Punching Stupid and Evil in the Face Since 1986!

"We are on strike, we the men of the mind. We are on strike against self-immolation. We are on strike against the creed of unearned rewards and unrewarded duties."-John Galt

Wednesday, December 19, 2012

Government exits GM, taxpayers lose 50%

Readers of this site are well aware that I had no love for the auto bailout since it's inception, but now another of my fears has come to fruition. (Most of my predictions came true, as I knew they would.) Today the Administration announced they would finally start to remove themselves from the auto industry and begin to sell off some of the stock purchased with taxpayer money.
The Detroit automaker said it will purchase 200 million shares of GM stock held by Treasury for $5.5 billion — or $27.50 per share — nearly $2 above the stock's closing price on Tuesday. GM shares jumped sharply on the news and were up 7.5 percent to $27.36, or $1.90, early afternoon in very heavy trading.

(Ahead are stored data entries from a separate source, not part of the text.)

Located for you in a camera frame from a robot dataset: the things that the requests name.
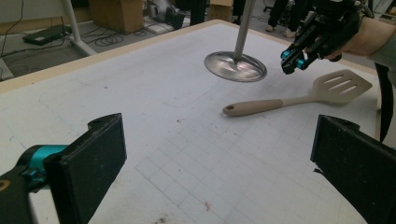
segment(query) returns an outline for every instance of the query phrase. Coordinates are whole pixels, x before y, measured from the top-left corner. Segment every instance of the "shoe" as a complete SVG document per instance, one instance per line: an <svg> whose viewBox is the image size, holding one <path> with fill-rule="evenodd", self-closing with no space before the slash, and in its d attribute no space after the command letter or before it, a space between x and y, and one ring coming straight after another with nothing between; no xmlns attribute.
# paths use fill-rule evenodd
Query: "shoe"
<svg viewBox="0 0 396 224"><path fill-rule="evenodd" d="M266 32L273 32L275 30L275 27L272 25L268 25L267 28L265 29Z"/></svg>
<svg viewBox="0 0 396 224"><path fill-rule="evenodd" d="M286 38L294 38L296 37L296 33L291 31L289 28L286 29L286 31L283 33L283 36L285 36Z"/></svg>

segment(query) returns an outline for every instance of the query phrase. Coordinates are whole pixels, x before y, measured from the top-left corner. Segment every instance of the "spatula head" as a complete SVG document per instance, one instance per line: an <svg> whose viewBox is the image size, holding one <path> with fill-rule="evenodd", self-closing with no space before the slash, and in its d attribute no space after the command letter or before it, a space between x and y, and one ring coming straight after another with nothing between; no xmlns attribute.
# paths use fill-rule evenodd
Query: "spatula head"
<svg viewBox="0 0 396 224"><path fill-rule="evenodd" d="M372 88L373 84L345 69L315 79L311 95L318 101L346 103Z"/></svg>

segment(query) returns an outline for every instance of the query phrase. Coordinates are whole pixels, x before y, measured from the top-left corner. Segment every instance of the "spatula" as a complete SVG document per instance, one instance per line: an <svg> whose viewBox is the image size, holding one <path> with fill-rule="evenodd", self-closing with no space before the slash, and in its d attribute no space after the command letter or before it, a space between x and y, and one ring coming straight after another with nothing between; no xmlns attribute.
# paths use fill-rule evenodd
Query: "spatula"
<svg viewBox="0 0 396 224"><path fill-rule="evenodd" d="M228 116L245 116L289 105L311 102L347 103L368 91L373 85L350 70L333 72L315 79L312 91L303 97L260 100L227 105L223 113Z"/></svg>

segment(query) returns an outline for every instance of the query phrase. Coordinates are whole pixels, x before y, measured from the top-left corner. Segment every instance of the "round metal base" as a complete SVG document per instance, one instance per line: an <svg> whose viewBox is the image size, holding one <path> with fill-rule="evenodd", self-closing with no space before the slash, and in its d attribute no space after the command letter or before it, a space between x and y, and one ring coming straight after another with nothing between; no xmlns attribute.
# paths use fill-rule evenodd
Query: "round metal base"
<svg viewBox="0 0 396 224"><path fill-rule="evenodd" d="M255 58L242 54L241 60L233 60L233 52L211 53L205 58L205 66L213 74L232 81L254 82L267 75L265 65Z"/></svg>

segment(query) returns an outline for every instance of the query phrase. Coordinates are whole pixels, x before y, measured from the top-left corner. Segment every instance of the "white tabletop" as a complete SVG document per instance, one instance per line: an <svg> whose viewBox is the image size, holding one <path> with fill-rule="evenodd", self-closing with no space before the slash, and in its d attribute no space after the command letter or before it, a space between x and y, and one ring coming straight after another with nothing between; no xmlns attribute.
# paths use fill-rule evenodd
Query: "white tabletop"
<svg viewBox="0 0 396 224"><path fill-rule="evenodd" d="M328 61L287 76L279 57L286 46L254 32L244 53L266 65L265 79L239 83L211 74L205 56L233 51L237 32L212 22L108 59L92 56L100 58L92 64L62 65L61 74L43 78L47 71L3 92L0 173L28 147L68 145L89 121L122 113L128 159L91 223L365 223L309 158L319 114L375 136L376 77ZM307 95L316 77L346 68L374 84L347 105L221 113L231 103ZM40 223L57 223L50 192L32 198Z"/></svg>

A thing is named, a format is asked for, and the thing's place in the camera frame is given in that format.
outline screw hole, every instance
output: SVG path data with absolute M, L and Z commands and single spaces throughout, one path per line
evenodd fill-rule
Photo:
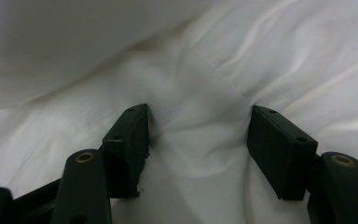
M 296 140 L 299 142 L 307 142 L 307 139 L 303 137 L 297 137 Z
M 335 161 L 336 163 L 339 163 L 341 165 L 346 165 L 346 166 L 354 165 L 354 161 L 346 156 L 334 155 L 334 156 L 332 156 L 332 159 L 333 159 L 333 161 Z
M 123 141 L 123 136 L 115 135 L 115 136 L 113 136 L 113 140 L 115 140 L 117 142 L 122 142 Z
M 77 162 L 88 162 L 88 161 L 92 161 L 94 159 L 94 154 L 90 153 L 90 152 L 84 152 L 78 156 L 76 156 L 76 161 Z
M 76 216 L 71 219 L 70 224 L 86 224 L 87 223 L 87 217 L 84 215 Z

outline white cloth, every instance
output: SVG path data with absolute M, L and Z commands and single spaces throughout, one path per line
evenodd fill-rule
M 62 50 L 80 58 L 62 64 L 64 80 L 28 51 L 13 57 L 40 63 L 16 75 L 50 79 L 14 80 L 19 94 L 6 89 L 12 77 L 0 79 L 0 186 L 15 196 L 59 178 L 69 155 L 98 147 L 121 112 L 142 103 L 151 156 L 141 197 L 112 201 L 115 223 L 310 223 L 306 201 L 279 201 L 247 152 L 254 104 L 309 133 L 318 153 L 358 159 L 358 1 L 226 1 L 115 58 L 106 60 L 110 49 L 89 63 L 99 54 L 84 55 L 91 43 Z
M 0 1 L 0 108 L 64 88 L 213 1 Z

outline crumpled fabric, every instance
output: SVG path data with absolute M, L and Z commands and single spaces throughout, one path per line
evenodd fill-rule
M 0 1 L 0 108 L 65 88 L 215 1 Z
M 30 97 L 9 102 L 2 91 L 0 186 L 18 197 L 59 178 L 68 156 L 148 103 L 141 194 L 111 201 L 114 223 L 310 223 L 309 195 L 278 200 L 250 157 L 251 109 L 282 113 L 318 154 L 358 159 L 358 2 L 232 0 L 165 27 L 55 89 L 22 83 Z

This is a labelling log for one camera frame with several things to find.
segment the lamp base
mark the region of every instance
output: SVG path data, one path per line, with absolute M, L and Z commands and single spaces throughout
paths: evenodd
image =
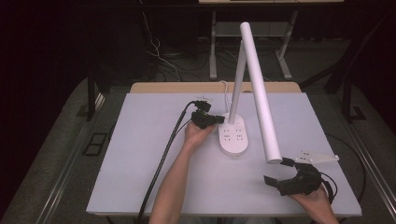
M 219 124 L 219 141 L 222 152 L 230 157 L 242 155 L 248 148 L 248 135 L 244 120 L 235 115 L 233 124 L 229 124 L 229 113 L 223 114 L 224 123 Z

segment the floor
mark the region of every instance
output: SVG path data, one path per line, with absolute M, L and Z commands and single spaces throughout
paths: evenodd
M 235 38 L 219 39 L 217 81 L 233 81 L 238 41 Z M 268 38 L 257 38 L 255 41 L 264 79 L 285 81 L 274 54 L 281 41 Z M 300 83 L 331 66 L 343 55 L 348 44 L 345 40 L 291 41 L 285 60 L 290 67 L 292 81 Z M 198 39 L 198 46 L 200 53 L 195 58 L 186 57 L 175 49 L 164 49 L 162 57 L 168 63 L 162 61 L 157 66 L 153 81 L 215 81 L 210 80 L 208 74 L 207 39 Z M 308 94 L 334 153 L 342 158 L 339 162 L 350 186 L 357 198 L 361 199 L 362 217 L 350 217 L 343 223 L 395 223 L 394 213 L 387 206 L 387 202 L 394 204 L 394 198 L 387 200 L 382 192 L 388 191 L 384 186 L 396 189 L 393 175 L 396 168 L 396 137 L 356 88 L 353 90 L 352 105 L 359 107 L 366 119 L 356 120 L 353 124 L 347 123 L 340 113 L 341 92 L 326 94 L 322 89 L 326 79 L 313 83 L 303 91 Z M 125 94 L 130 89 L 128 86 L 115 85 L 110 93 L 99 94 L 97 112 L 88 122 L 86 87 L 84 80 L 70 95 L 1 220 L 2 224 L 134 222 L 131 217 L 105 218 L 85 212 L 106 155 L 109 136 L 117 121 Z M 83 151 L 95 133 L 106 135 L 102 151 L 98 156 L 85 156 Z M 365 172 L 361 165 L 361 155 L 364 154 L 370 155 L 375 162 L 375 167 L 370 167 L 364 161 Z M 282 217 L 279 220 L 285 224 L 309 223 L 307 217 Z

The U.S. Treasury, after more than a year of refusing to say when it might start selling its remaining stake in GM, said it willannounce a written plan in January to shed its remaining 300 million shares over the next 12 to 15 months, likely in a series of small stock sales.
The Treasury's move is intended to minimize the impact of the stock sale on the share price — and the government's state will shrink from 26.5 percent to less than 19 percent — but the exit could be completed far more quickly.

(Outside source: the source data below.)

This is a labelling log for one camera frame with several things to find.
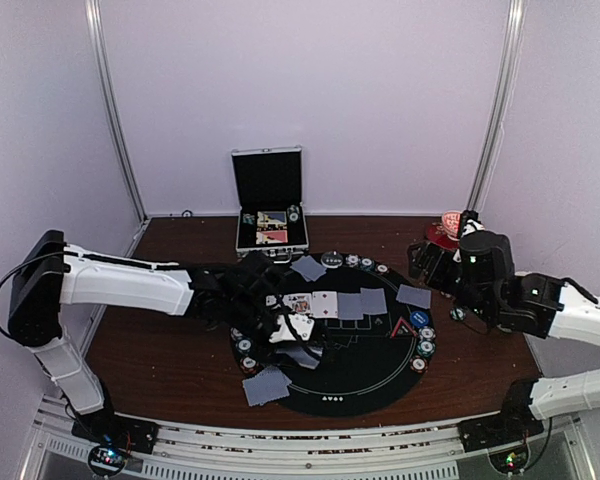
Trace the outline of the blue patterned card deck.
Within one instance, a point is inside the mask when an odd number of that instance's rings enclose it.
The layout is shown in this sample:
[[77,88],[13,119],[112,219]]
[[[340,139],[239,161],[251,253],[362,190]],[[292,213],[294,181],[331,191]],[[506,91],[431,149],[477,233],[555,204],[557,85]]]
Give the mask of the blue patterned card deck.
[[274,361],[280,367],[314,371],[322,362],[323,352],[320,348],[310,348],[310,351],[296,346],[281,347],[274,352]]

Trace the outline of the red triangle all-in marker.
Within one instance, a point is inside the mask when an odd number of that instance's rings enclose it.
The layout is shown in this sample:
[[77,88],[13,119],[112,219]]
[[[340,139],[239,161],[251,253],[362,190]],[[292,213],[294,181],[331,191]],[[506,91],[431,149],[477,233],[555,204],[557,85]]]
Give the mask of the red triangle all-in marker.
[[397,323],[394,326],[393,330],[391,331],[390,338],[396,339],[399,337],[406,337],[406,336],[416,338],[418,336],[418,334],[404,317],[400,317],[397,320]]

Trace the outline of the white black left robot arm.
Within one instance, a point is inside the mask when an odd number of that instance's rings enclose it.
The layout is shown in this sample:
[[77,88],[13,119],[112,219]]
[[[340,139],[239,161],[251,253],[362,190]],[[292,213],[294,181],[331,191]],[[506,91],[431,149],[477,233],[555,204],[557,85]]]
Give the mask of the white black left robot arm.
[[246,335],[267,362],[291,343],[320,360],[329,337],[308,315],[285,305],[282,273],[260,252],[235,264],[149,262],[86,250],[58,230],[45,232],[25,260],[2,279],[12,284],[0,332],[27,348],[68,400],[76,421],[103,444],[123,436],[104,385],[85,364],[59,313],[93,304],[223,322]]

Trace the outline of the king of clubs card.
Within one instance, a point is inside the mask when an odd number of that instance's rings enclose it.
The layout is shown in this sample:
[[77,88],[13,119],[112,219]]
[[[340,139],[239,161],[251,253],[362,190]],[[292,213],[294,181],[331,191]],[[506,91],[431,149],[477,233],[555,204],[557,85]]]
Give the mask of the king of clubs card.
[[313,297],[310,293],[298,293],[285,295],[283,301],[294,313],[311,315],[312,299]]

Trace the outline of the green blue chip stack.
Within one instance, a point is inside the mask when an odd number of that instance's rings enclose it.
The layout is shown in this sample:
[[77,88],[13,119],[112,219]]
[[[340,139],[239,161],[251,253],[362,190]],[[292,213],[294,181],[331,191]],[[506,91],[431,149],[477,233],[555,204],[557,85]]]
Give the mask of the green blue chip stack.
[[454,307],[449,314],[450,318],[456,322],[464,322],[466,319],[466,312],[461,308]]

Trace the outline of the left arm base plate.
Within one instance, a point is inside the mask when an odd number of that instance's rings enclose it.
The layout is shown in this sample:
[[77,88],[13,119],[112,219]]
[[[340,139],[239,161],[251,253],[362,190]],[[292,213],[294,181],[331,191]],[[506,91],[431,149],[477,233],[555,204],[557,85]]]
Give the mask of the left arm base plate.
[[147,420],[117,417],[111,433],[97,434],[95,428],[85,429],[78,421],[71,434],[99,444],[115,446],[123,451],[151,454],[157,440],[159,425]]

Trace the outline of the green chips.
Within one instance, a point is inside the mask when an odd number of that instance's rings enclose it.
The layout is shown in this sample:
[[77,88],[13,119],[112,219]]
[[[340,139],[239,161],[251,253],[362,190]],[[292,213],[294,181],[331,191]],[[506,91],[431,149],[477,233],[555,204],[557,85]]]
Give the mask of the green chips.
[[252,341],[249,338],[241,338],[236,341],[235,348],[240,355],[248,355],[252,350]]
[[375,269],[375,261],[368,257],[360,259],[359,268],[363,271],[373,271]]
[[416,351],[419,356],[429,358],[435,353],[436,345],[431,340],[421,340],[416,346]]

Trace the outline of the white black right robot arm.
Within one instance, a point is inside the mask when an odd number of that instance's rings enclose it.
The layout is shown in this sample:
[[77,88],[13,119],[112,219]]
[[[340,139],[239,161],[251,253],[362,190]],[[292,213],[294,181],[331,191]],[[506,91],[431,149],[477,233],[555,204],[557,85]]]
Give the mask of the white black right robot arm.
[[497,413],[462,422],[465,437],[510,442],[556,416],[600,409],[599,295],[570,277],[517,271],[509,239],[488,230],[463,234],[455,250],[424,240],[407,255],[411,277],[452,298],[452,319],[472,314],[548,345],[534,350],[541,376],[512,382]]

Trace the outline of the blue small blind button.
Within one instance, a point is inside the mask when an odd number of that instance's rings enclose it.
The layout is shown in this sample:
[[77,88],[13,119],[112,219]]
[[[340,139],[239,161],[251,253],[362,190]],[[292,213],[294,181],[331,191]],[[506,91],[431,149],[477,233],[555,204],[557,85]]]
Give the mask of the blue small blind button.
[[431,319],[427,312],[416,310],[410,313],[409,321],[416,329],[422,329],[431,325]]

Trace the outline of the blue chips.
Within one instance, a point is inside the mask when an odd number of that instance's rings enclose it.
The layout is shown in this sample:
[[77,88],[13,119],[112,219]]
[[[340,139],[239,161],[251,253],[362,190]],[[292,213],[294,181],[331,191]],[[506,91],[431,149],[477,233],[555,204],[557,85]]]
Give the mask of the blue chips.
[[421,340],[434,341],[436,338],[436,332],[434,328],[430,326],[422,327],[418,330],[418,335]]
[[349,254],[346,256],[345,263],[348,267],[356,268],[359,266],[360,257],[357,254]]
[[230,336],[234,342],[245,339],[245,335],[237,328],[230,329]]

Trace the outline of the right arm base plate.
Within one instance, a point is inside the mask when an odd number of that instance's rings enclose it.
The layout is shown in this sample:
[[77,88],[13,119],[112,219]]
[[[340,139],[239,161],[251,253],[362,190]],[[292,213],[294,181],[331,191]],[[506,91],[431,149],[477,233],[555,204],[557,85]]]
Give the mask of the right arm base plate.
[[499,412],[464,420],[458,424],[459,437],[465,452],[523,442],[529,436],[544,432],[544,424],[526,413]]

The exit plan may prove to be a boost to GM's lagging stock price and to some car buyers, who have avoided GM because of the "Government Motors" label.
The exit timetable signals the end of one of the most extraordinary government interventions in the U.S. economy in history — the rescue and partial nationalization of two U.S. automakers and their finance arms supported by two U.S. presidents.

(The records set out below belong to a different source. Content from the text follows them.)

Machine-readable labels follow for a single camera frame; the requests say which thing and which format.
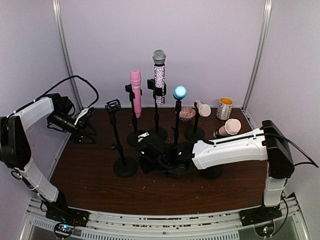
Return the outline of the beige pink microphone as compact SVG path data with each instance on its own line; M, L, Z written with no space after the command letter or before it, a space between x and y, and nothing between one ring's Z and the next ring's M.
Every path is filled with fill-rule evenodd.
M229 136L234 136L239 133L242 128L242 124L238 119L230 118L228 119L225 124L217 128L214 133L213 137L216 139L225 138Z

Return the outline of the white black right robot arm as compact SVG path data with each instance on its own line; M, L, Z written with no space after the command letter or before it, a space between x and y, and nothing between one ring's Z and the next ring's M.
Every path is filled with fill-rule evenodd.
M295 170L288 142L271 120L264 120L260 128L240 135L177 144L167 144L145 132L138 137L136 150L145 174L159 171L175 179L181 179L190 168L203 172L207 178L216 178L225 164L267 161L263 205L256 210L258 219L266 221L276 212L286 180Z

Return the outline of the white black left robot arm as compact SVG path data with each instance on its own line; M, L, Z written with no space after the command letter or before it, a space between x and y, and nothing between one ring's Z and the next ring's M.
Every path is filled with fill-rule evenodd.
M65 195L52 185L36 166L26 131L42 118L61 131L70 133L76 144L95 144L96 130L89 119L96 113L93 106L84 108L76 118L70 115L73 104L67 96L58 93L45 94L0 119L0 160L18 180L22 180L30 191L37 193L45 202L53 205L52 213L61 222L72 218Z

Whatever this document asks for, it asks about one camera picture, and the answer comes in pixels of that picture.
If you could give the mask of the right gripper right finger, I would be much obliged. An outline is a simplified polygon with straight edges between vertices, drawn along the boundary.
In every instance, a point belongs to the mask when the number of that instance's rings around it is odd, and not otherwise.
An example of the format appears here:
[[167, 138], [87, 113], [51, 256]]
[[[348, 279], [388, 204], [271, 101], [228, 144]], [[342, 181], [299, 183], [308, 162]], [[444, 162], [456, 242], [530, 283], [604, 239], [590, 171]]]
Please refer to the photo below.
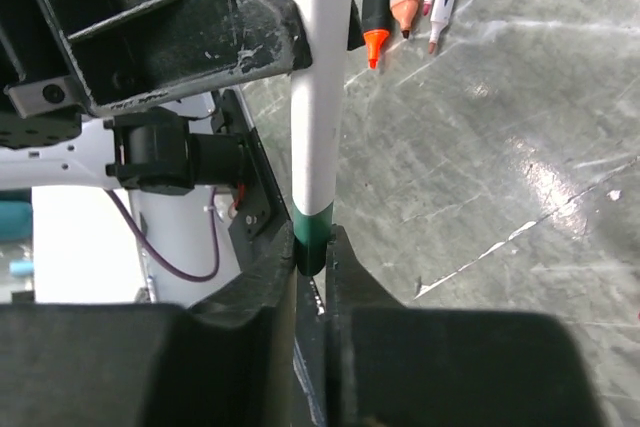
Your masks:
[[569, 330], [534, 312], [410, 308], [359, 262], [326, 252], [325, 390], [332, 426], [601, 426]]

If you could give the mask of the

Still, taxpayers will almost certainly lose billions of dollars in the $49.5 billion GM bailout - and the government would need to sell its remaining shares for about $70 each to break even. If the government sold the rest of its stock at current prices, taxpayers would lose more than $13 billion.
As we continue to live under crushing debt, spending money we do not have but continue to borrow or print, we add to that a crushing loss on GM stock. There was never any reason for the government to buy into GM-a managed bankruptcy was always a better plan-but once they did there was no doubt the only loser would be the taxpayer. The initial investment was made under the guise that there was no funding available for bankruptcy, which they ended up going through anyway, and then that the government wouldn't lose any money on the deal, which they did. Bait and switch? Nah, we knew what we were getting.